EXERCISE DIRECTIONS :: Below are the records. Retype exactly the lines between the lines holding "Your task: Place" and "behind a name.", inclusive.

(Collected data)
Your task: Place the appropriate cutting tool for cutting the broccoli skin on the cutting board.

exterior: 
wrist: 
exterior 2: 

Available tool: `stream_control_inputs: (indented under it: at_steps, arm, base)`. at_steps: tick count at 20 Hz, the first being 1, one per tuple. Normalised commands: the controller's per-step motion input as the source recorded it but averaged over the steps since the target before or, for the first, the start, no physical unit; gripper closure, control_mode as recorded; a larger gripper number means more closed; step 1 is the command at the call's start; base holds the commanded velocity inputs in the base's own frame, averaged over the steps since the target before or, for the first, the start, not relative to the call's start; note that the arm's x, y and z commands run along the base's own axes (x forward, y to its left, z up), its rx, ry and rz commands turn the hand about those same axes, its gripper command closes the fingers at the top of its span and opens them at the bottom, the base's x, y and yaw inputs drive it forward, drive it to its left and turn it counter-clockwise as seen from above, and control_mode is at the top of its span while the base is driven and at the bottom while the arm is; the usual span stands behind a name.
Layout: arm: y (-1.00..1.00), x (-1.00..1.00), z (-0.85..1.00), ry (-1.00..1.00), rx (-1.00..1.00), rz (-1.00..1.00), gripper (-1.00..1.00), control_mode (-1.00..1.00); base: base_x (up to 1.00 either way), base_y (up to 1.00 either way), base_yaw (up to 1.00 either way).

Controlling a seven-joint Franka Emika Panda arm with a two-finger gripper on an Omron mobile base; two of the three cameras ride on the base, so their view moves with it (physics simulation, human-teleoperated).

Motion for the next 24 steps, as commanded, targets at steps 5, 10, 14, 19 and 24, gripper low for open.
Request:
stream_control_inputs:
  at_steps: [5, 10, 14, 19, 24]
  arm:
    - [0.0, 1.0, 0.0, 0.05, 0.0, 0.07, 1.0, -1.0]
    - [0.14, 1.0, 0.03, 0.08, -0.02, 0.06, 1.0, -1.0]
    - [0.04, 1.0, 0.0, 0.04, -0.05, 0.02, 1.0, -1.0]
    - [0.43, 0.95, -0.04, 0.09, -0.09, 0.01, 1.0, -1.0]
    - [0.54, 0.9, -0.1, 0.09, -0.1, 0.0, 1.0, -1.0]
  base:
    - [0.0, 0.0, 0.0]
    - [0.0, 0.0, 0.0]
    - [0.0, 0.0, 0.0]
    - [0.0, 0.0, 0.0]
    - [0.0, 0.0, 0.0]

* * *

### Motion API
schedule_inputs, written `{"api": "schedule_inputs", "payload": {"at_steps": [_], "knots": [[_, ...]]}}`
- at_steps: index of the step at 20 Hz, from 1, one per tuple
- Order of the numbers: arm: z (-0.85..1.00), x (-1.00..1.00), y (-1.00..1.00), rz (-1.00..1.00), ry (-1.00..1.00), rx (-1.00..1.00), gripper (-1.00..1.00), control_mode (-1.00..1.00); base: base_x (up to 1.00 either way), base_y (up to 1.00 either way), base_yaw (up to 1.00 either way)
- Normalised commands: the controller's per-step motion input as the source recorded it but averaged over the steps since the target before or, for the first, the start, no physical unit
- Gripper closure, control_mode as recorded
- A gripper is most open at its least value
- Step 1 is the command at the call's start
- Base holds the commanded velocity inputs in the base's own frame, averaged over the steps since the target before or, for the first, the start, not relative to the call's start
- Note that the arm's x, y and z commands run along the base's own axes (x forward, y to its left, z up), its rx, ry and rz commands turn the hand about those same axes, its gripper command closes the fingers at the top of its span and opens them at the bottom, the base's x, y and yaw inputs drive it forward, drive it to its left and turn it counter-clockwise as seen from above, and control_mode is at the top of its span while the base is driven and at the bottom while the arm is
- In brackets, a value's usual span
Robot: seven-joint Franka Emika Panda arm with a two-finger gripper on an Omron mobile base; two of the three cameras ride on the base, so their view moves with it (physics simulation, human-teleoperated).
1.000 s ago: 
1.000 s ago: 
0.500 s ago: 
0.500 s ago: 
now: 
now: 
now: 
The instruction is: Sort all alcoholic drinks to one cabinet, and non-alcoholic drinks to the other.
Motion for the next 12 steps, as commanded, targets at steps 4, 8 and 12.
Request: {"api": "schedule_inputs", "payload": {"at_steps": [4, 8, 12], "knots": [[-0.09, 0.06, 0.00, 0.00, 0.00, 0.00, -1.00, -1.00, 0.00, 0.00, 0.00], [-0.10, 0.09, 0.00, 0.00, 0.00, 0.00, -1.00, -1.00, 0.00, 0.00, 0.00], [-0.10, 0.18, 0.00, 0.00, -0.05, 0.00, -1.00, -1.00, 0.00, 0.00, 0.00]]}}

FINISHED TASK ::
Your task: Place the appropriate cutting tool for cutting the broccoli skin on the cutting board.

exterior: 
wrist: 
exterior 2: 

Available tool: `stream_control_inputs: (indented under it: at_steps, arm, base)`. at_steps: tick count at 20 Hz, the first being 1, one per tuple. Normalised commands: the controller's per-step motion input as the source recorded it but averaged over the steps since the target before or, for the first, the start, no physical unit; gripper closure, control_mode as recorded; a larger gripper number means more closed; step 1 is the command at the call's start; base holds the commanded velocity inputs in the base's own frame, averaged over the steps since the target before or, for the first, the start, not relative to the call's start; note that the arm's x, y and z commands run along the base's own axes (x forward, y to its left, z up), its rx, ry and rz commands turn the hand about those same axes, its gripper command closes the fingers at the top of its span and opens them at the bottom, the base's x, y and yaw inputs drive it forward, drive it to its left and turn it counter-clockwise as seen from above, and control_mode is at the top of its span while the base is driven and at the bottom while the arm is; the usual span stands behind a name.

The requested output is complete.